Navalny allegedly began his ‘hunger strike’ to protest being refused permission to see a doctor of his choice for his leg pains. He has been complaining of health problems since late March, when his lawyers claimed that he was losing sensation in one of his limbs as well as being deprived of sleep by prison guards, a practice they labelled “torture.”
Last week, a group of medics linked to his Anti-Corruption Fund (FBK) warned that his most recent lab results were “negative” and could lead to kidney failure and issues with his cardiovascular system. His allies also theorized that he may have tuberculosis, but did not provide any evidence to support their claims.
Meanwhile, according to the Federal Penitentiary Service, Navalny is being examined daily, has been prescribed vitamins and is currently in a “satisfactory” state of health. The hospital he has been transferred to is a specialized facility on the territory of Penal Colony 3, in the city of Vladimir, around 180 kilometers east of Moscow.
Supporters of the activist have come out against the move, and are demanding he sees medical professionals of his own choice. However, in Russia, as in most other countries, this is not standard practice.
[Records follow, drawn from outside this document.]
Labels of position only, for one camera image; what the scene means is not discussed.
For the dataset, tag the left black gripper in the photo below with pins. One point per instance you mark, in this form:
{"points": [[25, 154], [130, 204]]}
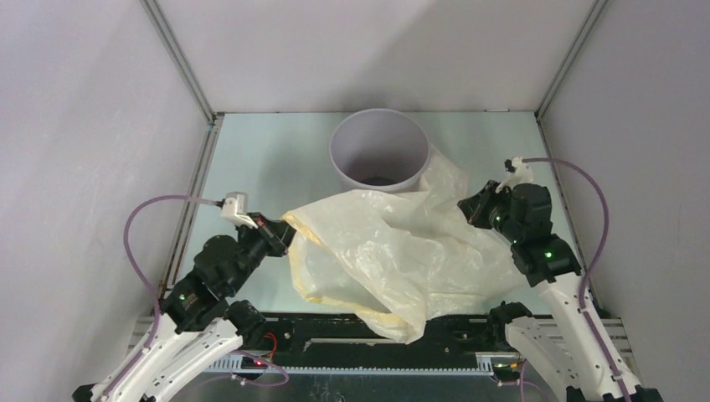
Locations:
{"points": [[277, 233]]}

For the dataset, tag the right aluminium frame post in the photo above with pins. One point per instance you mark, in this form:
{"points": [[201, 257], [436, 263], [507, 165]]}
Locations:
{"points": [[575, 49]]}

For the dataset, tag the grey plastic trash bin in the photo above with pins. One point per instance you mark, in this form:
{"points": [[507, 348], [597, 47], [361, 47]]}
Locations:
{"points": [[379, 149]]}

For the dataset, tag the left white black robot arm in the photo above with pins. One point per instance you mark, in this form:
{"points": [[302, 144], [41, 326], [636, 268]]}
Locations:
{"points": [[199, 321]]}

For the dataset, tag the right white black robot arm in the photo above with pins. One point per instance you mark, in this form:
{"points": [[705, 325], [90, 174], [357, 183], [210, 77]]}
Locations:
{"points": [[588, 367]]}

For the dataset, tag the translucent cream trash bag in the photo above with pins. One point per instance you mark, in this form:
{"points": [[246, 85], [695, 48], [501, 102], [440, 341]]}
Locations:
{"points": [[398, 260]]}

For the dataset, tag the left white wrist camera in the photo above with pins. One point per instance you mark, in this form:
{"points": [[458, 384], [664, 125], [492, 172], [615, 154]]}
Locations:
{"points": [[234, 210]]}

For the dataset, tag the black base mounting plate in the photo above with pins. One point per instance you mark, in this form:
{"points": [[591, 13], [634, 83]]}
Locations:
{"points": [[344, 341]]}

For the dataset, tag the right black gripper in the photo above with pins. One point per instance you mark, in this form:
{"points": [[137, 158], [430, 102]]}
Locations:
{"points": [[473, 205]]}

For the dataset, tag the left aluminium floor rail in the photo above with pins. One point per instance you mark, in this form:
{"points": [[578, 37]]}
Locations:
{"points": [[189, 209]]}

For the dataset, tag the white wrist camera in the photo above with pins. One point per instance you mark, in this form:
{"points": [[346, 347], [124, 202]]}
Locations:
{"points": [[234, 210], [518, 172]]}

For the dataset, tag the aluminium frame post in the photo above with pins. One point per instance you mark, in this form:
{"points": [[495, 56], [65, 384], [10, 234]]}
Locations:
{"points": [[166, 34], [575, 49]]}

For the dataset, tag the left aluminium frame post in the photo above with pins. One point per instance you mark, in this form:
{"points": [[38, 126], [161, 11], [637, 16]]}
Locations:
{"points": [[166, 34]]}

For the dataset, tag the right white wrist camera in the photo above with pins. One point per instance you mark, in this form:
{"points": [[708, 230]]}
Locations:
{"points": [[518, 172]]}
The director of Navalny’s Anti-Corruption Foundation (FBK), Ivan Zhdanov, who is based abroad, says the transfer is proof that his condition has worsened. The FBK is registered by Russia’s Ministry of Justice as a foreign agent.
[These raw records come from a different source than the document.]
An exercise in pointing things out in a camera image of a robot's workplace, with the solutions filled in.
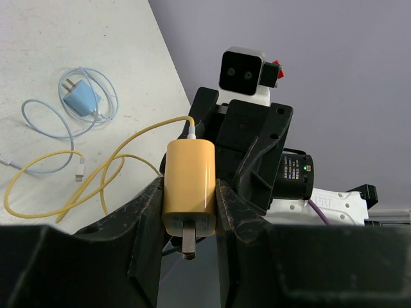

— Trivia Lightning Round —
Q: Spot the yellow charger plug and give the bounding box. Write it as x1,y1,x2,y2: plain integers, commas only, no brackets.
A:
161,139,216,260

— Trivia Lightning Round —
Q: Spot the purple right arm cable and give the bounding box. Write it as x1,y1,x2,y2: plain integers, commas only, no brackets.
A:
306,198,331,227

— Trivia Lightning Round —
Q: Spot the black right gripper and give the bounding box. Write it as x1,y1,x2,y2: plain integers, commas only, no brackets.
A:
159,86,295,216

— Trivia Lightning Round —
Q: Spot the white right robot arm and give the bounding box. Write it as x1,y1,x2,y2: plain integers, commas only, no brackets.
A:
189,87,378,226

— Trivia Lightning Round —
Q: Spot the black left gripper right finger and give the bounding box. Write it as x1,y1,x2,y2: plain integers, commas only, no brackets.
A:
216,180,410,307

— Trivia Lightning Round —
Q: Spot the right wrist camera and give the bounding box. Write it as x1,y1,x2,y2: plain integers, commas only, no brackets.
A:
218,46,284,107

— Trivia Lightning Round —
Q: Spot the aluminium rail frame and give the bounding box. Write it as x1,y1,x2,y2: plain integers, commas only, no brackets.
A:
365,209,410,226

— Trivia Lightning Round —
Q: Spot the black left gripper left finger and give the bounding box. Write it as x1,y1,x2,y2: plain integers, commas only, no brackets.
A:
1,177,164,307

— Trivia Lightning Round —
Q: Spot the blue charger plug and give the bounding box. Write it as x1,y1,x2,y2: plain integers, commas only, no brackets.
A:
62,78,101,117
With Navalny’s health supposedly getting worse, his aides have announced nationwide protests, to be held on Wednesday. His team had promised to hold a rally when 500,000 people signed up to his website, but the plans were brought forward when it was clear the figure wouldn’t be hit in the near future, as the group’s campaign lost momentum.
Last week, Moscow Prosecutor’s Office asked the capital’s City Court to declare the FBK and Navalny’s network of regional headquarters as extremist organizations.
In 2014, Navalny was given a five-year suspended sentence after being found guilty of embezzling 30 million rubles ($400,000) from two companies, including the French cosmetics brand Yves Rocher, in a case he claims was politically motivated. The judgment was also condemned by the European Court of Human Rights (ECHR), which called the conviction “arbitrary and manifestly unreasonable.” In February, he was found to have breached the terms of his suspended sentence and was sent to jail.